Abstract

e15013 Background: Late relapses (>2 years) after completion of chemotherapy are rare and often platinum-resistant. There are limited data concerning late relapses in chemotherapy-naïve pts with stage I GCT. This retrospective analysis was performed to compare the outcome between pts with stage I GCT, who had late (≥2 years) and early (≥3 months and < 2 years) relapse after OE. Methods: We analyzed data of 1069 CT-naïve pts with advanced GCT of testis treated in our department from 1986 to 2008. All pts had cisplatin- and etoposide-based CT. We identified 169 (15.8%) pts with prior stage I disease, who had not received adjuvant treatment: 140 and 29 pts had early and late relapse, respectively. Among pts with late relapse pure seminoma was revealed in 14 pts, nonseminoma – in 15 pts. Median f.-up time for 169 pts was 35 (range, 2 - 218) months. Results: Pts with late relapse were older – 35 years (23-57), whereas pts with early relapse – 30 years (16-63) (p=0.0008) and also had more frequent pure seminoma in primary tumor: 14/29 (48,3%) vs. 46/140 (32,8%), p=0.08. At the time of disease progression both groups were very similar according to well-known prognostic factors incl.
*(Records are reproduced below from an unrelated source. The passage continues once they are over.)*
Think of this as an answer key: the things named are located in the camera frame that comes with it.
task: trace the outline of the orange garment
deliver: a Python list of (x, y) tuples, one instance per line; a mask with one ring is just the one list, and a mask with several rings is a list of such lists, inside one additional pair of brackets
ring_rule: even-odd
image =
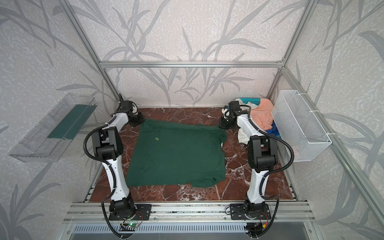
[(272, 129), (272, 109), (273, 103), (268, 98), (260, 98), (260, 105), (251, 110), (252, 119), (263, 131)]

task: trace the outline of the side wall
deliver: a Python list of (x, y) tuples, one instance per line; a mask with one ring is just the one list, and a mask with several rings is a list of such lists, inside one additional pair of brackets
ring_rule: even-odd
[[(0, 3), (0, 239), (54, 239), (72, 202), (82, 201), (97, 164), (84, 134), (115, 99), (56, 1)], [(12, 149), (67, 94), (98, 107), (56, 163), (23, 163)]]
[[(70, 0), (103, 61), (278, 61), (305, 0)], [(139, 106), (223, 106), (264, 97), (276, 69), (115, 68)]]
[[(382, 196), (383, 21), (384, 1), (318, 4), (288, 63)], [(279, 90), (290, 89), (284, 82)], [(382, 226), (330, 148), (289, 171), (325, 239), (384, 239)]]

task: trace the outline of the green cloth
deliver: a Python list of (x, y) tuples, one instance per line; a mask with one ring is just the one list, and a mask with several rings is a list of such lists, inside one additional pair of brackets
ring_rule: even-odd
[(76, 104), (48, 135), (48, 138), (74, 139), (97, 105)]
[(226, 131), (218, 126), (146, 119), (140, 125), (126, 183), (128, 187), (187, 183), (212, 187), (225, 179), (221, 144), (226, 139)]

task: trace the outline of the laundry basket
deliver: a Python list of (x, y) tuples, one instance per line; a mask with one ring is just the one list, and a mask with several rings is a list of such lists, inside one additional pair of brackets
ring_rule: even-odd
[(306, 101), (296, 90), (280, 91), (272, 110), (281, 138), (295, 153), (295, 162), (310, 161), (332, 141)]

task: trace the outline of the brown marble board
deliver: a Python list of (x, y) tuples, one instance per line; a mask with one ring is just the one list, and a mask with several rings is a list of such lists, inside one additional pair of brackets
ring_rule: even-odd
[[(145, 108), (139, 109), (145, 118), (184, 124), (218, 125), (222, 115), (220, 108)], [(133, 150), (139, 136), (140, 126), (125, 125), (120, 137), (124, 145), (122, 168), (127, 174)], [(213, 187), (197, 188), (190, 184), (156, 185), (130, 187), (135, 202), (141, 201), (199, 201), (199, 200), (244, 200), (251, 181), (251, 169), (247, 161), (247, 146), (237, 140), (237, 130), (227, 130), (227, 141), (223, 144), (225, 180)], [(100, 202), (110, 193), (107, 175), (103, 169), (90, 202)], [(265, 195), (279, 195), (280, 199), (293, 199), (284, 172), (271, 174), (267, 182)]]

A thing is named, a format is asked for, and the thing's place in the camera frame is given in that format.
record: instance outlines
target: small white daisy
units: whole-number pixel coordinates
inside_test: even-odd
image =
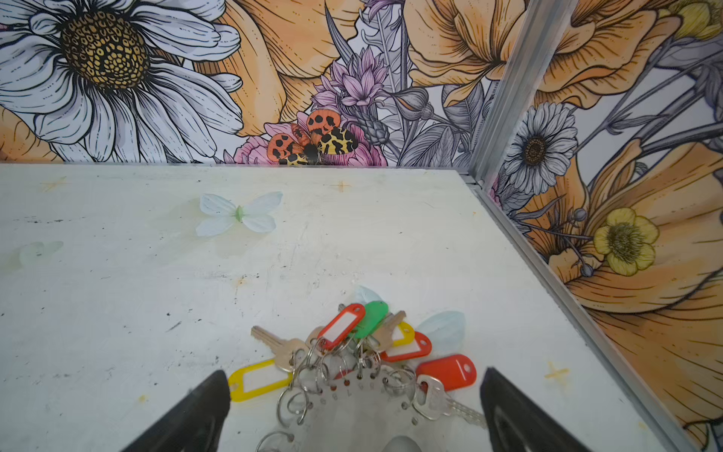
[[[559,103],[531,107],[525,114],[502,170],[509,184],[525,194],[539,195],[555,185],[570,167],[578,130],[569,108]]]
[[[0,0],[0,105],[65,161],[208,161],[208,128],[234,134],[239,32],[210,23],[224,0]]]

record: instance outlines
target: yellow flower center
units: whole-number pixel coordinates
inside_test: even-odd
[[[643,234],[630,223],[612,226],[607,234],[607,241],[612,252],[627,263],[634,263],[640,256],[643,247]]]
[[[540,137],[532,137],[525,145],[523,158],[525,163],[530,166],[539,165],[544,160],[547,153],[547,145]]]
[[[110,12],[88,12],[68,22],[60,40],[70,67],[100,88],[134,88],[148,70],[143,36]]]

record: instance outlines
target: butterfly illustration
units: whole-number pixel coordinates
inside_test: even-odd
[[[341,128],[341,116],[334,110],[314,110],[306,123],[307,133],[291,124],[291,135],[278,133],[268,145],[268,158],[280,165],[320,165],[325,155],[352,153],[359,141]]]
[[[237,222],[245,224],[253,232],[271,232],[276,229],[276,222],[268,213],[281,204],[281,196],[281,192],[267,193],[242,207],[218,195],[203,195],[201,211],[212,218],[198,225],[196,235],[216,236],[228,231]]]

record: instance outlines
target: floral wallpaper
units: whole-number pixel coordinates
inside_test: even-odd
[[[722,7],[579,0],[489,193],[707,451],[723,444]],[[489,42],[517,26],[492,24]],[[476,48],[494,80],[505,47]]]
[[[0,159],[466,168],[514,8],[0,0]]]

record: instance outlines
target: tabletop surface
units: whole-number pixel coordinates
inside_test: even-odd
[[[194,235],[201,194],[277,190],[275,231]],[[271,358],[253,325],[306,338],[359,284],[412,326],[464,312],[479,379],[496,367],[591,450],[662,450],[454,171],[2,165],[0,236],[3,452],[119,450],[213,370]],[[278,394],[232,404],[219,450],[254,450]],[[452,395],[480,409],[479,381]],[[452,425],[449,451],[491,450]]]

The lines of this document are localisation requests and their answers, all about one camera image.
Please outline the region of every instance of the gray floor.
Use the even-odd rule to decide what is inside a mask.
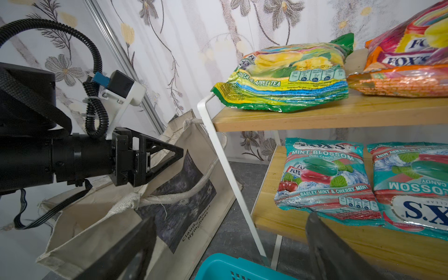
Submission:
[[[243,196],[248,208],[252,209],[267,171],[267,165],[235,162],[232,162],[230,165],[232,166],[236,179],[243,184]],[[271,258],[274,251],[276,235],[265,231],[259,231],[259,234],[264,249],[268,257]],[[252,239],[252,235],[236,201],[224,218],[223,223],[216,232],[215,237],[205,251],[190,280],[194,280],[202,262],[215,253],[224,253],[235,258],[245,258],[254,263],[262,264],[255,242]],[[299,280],[313,280],[314,277],[310,271],[308,245],[284,237],[277,271]],[[379,269],[379,271],[390,280],[414,279],[410,276],[383,269]],[[43,280],[62,280],[62,278],[50,272]]]

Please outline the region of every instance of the canvas tote bag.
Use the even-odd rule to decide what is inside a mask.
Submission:
[[[172,120],[160,140],[184,149],[184,157],[147,185],[115,186],[108,177],[57,217],[37,262],[67,279],[76,277],[134,228],[155,217],[157,241],[147,279],[189,279],[235,200],[207,133],[192,111]],[[170,154],[151,157],[151,166]],[[79,190],[43,201],[50,209]]]

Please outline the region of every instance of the fox's candy bag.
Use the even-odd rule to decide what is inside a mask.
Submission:
[[[344,60],[353,33],[331,43],[268,47],[243,57],[226,83],[212,91],[240,109],[291,112],[348,97]]]
[[[286,164],[275,203],[283,210],[315,211],[343,224],[384,224],[362,148],[354,142],[286,138]]]
[[[367,145],[385,227],[448,240],[448,144]]]
[[[349,87],[369,95],[448,96],[448,0],[366,42],[364,73]]]

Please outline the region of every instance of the zip tie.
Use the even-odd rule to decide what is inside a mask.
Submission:
[[[96,115],[87,115],[86,113],[81,113],[81,116],[89,116],[91,118],[98,118]]]
[[[98,96],[87,96],[82,100],[83,103],[90,103],[90,99],[98,99],[101,100]]]

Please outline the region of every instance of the white metal shelf frame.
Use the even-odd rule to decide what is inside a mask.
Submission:
[[[238,188],[237,180],[235,179],[235,175],[233,174],[233,171],[230,168],[230,164],[228,163],[227,156],[224,153],[224,149],[221,146],[221,142],[218,138],[218,134],[216,132],[215,126],[213,125],[213,121],[211,120],[210,113],[207,110],[207,102],[209,102],[215,96],[216,95],[212,93],[212,94],[208,95],[207,97],[205,97],[204,99],[202,99],[198,103],[199,114],[201,115],[202,121],[204,122],[204,126],[207,129],[208,136],[210,137],[211,143],[213,144],[213,147],[215,148],[216,154],[218,155],[218,158],[220,159],[221,165],[222,165],[223,170],[227,176],[230,186],[232,187],[233,193],[235,194],[238,204],[240,205],[241,211],[243,212],[246,223],[249,226],[250,233],[252,234],[252,237],[254,238],[255,244],[258,248],[258,251],[259,251],[260,256],[264,262],[264,265],[266,267],[271,267],[272,269],[276,270],[278,258],[279,258],[279,254],[280,254],[282,236],[277,235],[276,244],[274,247],[274,254],[272,256],[272,262],[271,262],[271,264],[269,264],[269,260],[266,256],[266,251],[264,250],[263,244],[261,243],[260,236],[258,235],[255,224],[252,220],[252,217],[250,216],[250,212],[249,212],[249,209],[247,208],[247,204],[244,200],[244,197],[243,197],[240,189]],[[280,146],[281,143],[280,143],[280,136],[279,136],[278,130],[274,130],[274,139],[276,141],[276,144],[278,146]]]

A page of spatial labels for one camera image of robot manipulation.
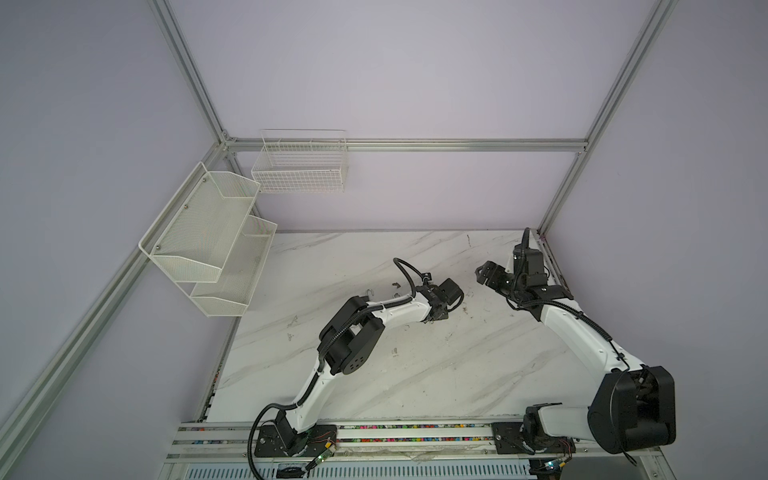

IGCCCG classification. The only difference between groups was larger size of retroperitoneal lymph nodes in late (9 cm) than in early relapse (4 cm, p<0.0001). The outcome in pts with late relapse was significantly worse than in pts with early relapse: complete response rate after induction CT was 20.7% (6/29) vs. 42.1% (59/140) (p=0.01), three-year PFS - 70% vs. 84% (p=0.05, HR 2.1, 95%CI 1.0-7.6) and three-year OS - 72% vs. 88% (p=0.04, HR=2.4 95% CI 1.05-10.25), respectively. In pts with pure seminoma this difference in OS was even more significant: 65% vs. 91% (p=0.04, HR=3.8, 95%CI=1.06-32.4). Conclusions: Late relapse following stage I GCT was associated with seminoma, older age and worse outcome after induction CT.